Every line of the material is to be given again exactly.

Data provided Start Marker

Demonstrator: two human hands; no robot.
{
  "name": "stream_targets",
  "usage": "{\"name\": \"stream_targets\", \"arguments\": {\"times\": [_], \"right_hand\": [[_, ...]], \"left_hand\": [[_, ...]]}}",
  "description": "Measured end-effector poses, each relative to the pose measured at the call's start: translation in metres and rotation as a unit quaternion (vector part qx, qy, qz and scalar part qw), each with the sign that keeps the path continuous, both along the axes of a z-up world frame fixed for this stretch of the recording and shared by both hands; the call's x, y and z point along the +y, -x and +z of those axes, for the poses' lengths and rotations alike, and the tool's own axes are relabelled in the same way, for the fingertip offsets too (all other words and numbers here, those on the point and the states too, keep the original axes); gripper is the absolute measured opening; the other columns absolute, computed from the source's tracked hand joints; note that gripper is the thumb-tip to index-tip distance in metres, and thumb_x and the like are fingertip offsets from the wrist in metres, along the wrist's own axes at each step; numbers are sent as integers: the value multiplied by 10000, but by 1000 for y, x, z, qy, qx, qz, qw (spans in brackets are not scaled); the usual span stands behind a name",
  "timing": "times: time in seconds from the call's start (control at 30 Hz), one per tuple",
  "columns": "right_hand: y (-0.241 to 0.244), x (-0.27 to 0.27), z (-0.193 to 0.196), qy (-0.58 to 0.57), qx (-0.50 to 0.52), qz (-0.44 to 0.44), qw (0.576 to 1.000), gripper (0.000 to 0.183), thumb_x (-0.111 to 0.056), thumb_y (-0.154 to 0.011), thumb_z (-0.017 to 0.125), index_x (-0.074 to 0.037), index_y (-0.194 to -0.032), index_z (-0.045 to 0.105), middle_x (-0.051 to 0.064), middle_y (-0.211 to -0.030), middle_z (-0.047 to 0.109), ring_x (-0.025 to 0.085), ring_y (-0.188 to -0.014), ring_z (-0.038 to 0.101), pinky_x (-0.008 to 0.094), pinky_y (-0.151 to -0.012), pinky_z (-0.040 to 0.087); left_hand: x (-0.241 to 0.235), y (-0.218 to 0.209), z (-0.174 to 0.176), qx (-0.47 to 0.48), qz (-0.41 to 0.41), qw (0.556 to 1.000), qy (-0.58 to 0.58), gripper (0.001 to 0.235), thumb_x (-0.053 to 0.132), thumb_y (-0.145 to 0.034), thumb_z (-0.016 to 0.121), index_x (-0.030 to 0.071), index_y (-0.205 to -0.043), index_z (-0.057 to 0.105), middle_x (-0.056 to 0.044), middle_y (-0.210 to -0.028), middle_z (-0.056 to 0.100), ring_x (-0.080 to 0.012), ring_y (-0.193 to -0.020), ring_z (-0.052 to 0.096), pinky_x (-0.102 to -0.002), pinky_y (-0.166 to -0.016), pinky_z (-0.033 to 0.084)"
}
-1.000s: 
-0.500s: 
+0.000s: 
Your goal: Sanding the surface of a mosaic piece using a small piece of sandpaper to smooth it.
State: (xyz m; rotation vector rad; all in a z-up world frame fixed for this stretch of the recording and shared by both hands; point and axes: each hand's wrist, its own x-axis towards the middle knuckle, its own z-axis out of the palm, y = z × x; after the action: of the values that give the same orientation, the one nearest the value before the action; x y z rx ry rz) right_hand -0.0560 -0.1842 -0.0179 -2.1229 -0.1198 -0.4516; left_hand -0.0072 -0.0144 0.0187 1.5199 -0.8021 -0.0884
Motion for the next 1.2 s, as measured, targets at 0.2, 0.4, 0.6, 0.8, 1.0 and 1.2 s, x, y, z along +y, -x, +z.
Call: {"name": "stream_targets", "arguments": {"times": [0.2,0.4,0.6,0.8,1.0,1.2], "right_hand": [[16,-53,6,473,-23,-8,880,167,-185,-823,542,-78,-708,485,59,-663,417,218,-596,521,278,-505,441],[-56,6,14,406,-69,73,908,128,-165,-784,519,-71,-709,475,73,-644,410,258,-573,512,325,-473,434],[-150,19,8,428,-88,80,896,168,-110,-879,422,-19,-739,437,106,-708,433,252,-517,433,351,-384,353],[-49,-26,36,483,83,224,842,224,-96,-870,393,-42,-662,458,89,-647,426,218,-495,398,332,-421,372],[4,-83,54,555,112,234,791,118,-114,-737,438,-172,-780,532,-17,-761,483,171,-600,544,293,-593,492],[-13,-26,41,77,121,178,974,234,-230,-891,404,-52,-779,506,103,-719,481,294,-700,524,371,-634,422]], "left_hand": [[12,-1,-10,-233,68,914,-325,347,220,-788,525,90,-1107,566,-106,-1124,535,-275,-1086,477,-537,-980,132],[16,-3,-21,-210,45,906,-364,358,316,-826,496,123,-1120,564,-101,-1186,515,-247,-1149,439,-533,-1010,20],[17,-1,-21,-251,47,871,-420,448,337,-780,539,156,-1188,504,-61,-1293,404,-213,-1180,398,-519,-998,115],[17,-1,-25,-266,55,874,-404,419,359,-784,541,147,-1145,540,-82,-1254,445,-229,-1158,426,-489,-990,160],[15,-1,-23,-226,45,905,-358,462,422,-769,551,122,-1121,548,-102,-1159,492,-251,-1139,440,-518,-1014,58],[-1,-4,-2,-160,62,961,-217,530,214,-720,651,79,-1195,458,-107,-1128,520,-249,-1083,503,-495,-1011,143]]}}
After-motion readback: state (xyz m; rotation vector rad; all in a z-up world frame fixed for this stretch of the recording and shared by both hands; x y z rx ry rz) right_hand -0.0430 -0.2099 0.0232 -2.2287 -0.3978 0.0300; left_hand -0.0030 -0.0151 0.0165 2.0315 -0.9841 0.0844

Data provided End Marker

Result for this task
Demonstrator: two human hands; no robot.
{
  "name": "stream_targets",
  "usage": "{\"name\": \"stream_targets\", \"arguments\": {\"times\": [_], \"right_hand\": [[_, ...]], \"left_hand\": [[_, ...]]}}",
  "description": "Measured end-effector poses, each relative to the pose measured at the call's start: translation in metres and rotation as a unit quaternion (vector part qx, qy, qz and scalar part qw), each with the sign that keeps the path continuous, both along the axes of a z-up world frame fixed for this stretch of the recording and shared by both hands; the call's x, y and z point along the +y, -x and +z of those axes, for the poses' lengths and rotations alike, and the tool's own axes are relabelled in the same way, for the fingertip offsets too (all other words and numbers here, those on the point and the states too, keep the original axes); gripper is the absolute measured opening; the other columns absolute, computed from the source's tracked hand joints; note that gripper is the thumb-tip to index-tip distance in metres, and thumb_x and the like are fingertip offsets from the wrist in metres, along the wrist's own axes at each step; numbers are sent as integers: the value multiplied by 10000, but by 1000 for y, x, z, qy, qx, qz, qw (spans in brackets are not scaled); the usual span stands behind a name",
  "timing": "times: time in seconds from the call's start (control at 30 Hz), one per tuple",
  "columns": "right_hand: y (-0.241 to 0.244), x (-0.27 to 0.27), z (-0.193 to 0.196), qy (-0.58 to 0.57), qx (-0.50 to 0.52), qz (-0.44 to 0.44), qw (0.576 to 1.000), gripper (0.000 to 0.183), thumb_x (-0.111 to 0.056), thumb_y (-0.154 to 0.011), thumb_z (-0.017 to 0.125), index_x (-0.074 to 0.037), index_y (-0.194 to -0.032), index_z (-0.045 to 0.105), middle_x (-0.051 to 0.064), middle_y (-0.211 to -0.030), middle_z (-0.047 to 0.109), ring_x (-0.025 to 0.085), ring_y (-0.188 to -0.014), ring_z (-0.038 to 0.101), pinky_x (-0.008 to 0.094), pinky_y (-0.151 to -0.012), pinky_z (-0.040 to 0.087); left_hand: x (-0.241 to 0.235), y (-0.218 to 0.209), z (-0.174 to 0.176), qx (-0.47 to 0.48), qz (-0.41 to 0.41), qw (0.556 to 1.000), qy (-0.58 to 0.58), gripper (0.001 to 0.235), thumb_x (-0.053 to 0.132), thumb_y (-0.145 to 0.034), thumb_z (-0.016 to 0.121), index_x (-0.030 to 0.071), index_y (-0.205 to -0.043), index_z (-0.057 to 0.105), middle_x (-0.056 to 0.044), middle_y (-0.210 to -0.028), middle_z (-0.056 to 0.100), ring_x (-0.080 to 0.012), ring_y (-0.193 to -0.020), ring_z (-0.052 to 0.096), pinky_x (-0.102 to -0.002), pinky_y (-0.166 to -0.016), pinky_z (-0.033 to 0.084)"
}
-1.000s: 
-0.500s: 
+0.000s: 
Your goal: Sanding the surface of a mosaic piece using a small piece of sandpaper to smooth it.
State: (xyz m; rotation vector rad; all in a z-up world frame fixed for this stretch of the recording and shared by both hands; point and axes: each hand's wrist, its own x-axis towards the middle knuckle, its own z-axis out of the palm, y = z × x; after the action: of the values that give the same orientation, the one nearest the value before the action; x y z rx ry rz) right_hand -0.0560 -0.1842 -0.0179 -2.1229 -0.1198 -0.4516; left_hand -0.0072 -0.0144 0.0187 1.5199 -0.8021 -0.0884
Motion for the next 1.2 s, as measured, targets at 0.2, 0.4, 0.6, 0.8, 1.0 and 1.2 s, x, y, z along +y, -x, +z.
Call: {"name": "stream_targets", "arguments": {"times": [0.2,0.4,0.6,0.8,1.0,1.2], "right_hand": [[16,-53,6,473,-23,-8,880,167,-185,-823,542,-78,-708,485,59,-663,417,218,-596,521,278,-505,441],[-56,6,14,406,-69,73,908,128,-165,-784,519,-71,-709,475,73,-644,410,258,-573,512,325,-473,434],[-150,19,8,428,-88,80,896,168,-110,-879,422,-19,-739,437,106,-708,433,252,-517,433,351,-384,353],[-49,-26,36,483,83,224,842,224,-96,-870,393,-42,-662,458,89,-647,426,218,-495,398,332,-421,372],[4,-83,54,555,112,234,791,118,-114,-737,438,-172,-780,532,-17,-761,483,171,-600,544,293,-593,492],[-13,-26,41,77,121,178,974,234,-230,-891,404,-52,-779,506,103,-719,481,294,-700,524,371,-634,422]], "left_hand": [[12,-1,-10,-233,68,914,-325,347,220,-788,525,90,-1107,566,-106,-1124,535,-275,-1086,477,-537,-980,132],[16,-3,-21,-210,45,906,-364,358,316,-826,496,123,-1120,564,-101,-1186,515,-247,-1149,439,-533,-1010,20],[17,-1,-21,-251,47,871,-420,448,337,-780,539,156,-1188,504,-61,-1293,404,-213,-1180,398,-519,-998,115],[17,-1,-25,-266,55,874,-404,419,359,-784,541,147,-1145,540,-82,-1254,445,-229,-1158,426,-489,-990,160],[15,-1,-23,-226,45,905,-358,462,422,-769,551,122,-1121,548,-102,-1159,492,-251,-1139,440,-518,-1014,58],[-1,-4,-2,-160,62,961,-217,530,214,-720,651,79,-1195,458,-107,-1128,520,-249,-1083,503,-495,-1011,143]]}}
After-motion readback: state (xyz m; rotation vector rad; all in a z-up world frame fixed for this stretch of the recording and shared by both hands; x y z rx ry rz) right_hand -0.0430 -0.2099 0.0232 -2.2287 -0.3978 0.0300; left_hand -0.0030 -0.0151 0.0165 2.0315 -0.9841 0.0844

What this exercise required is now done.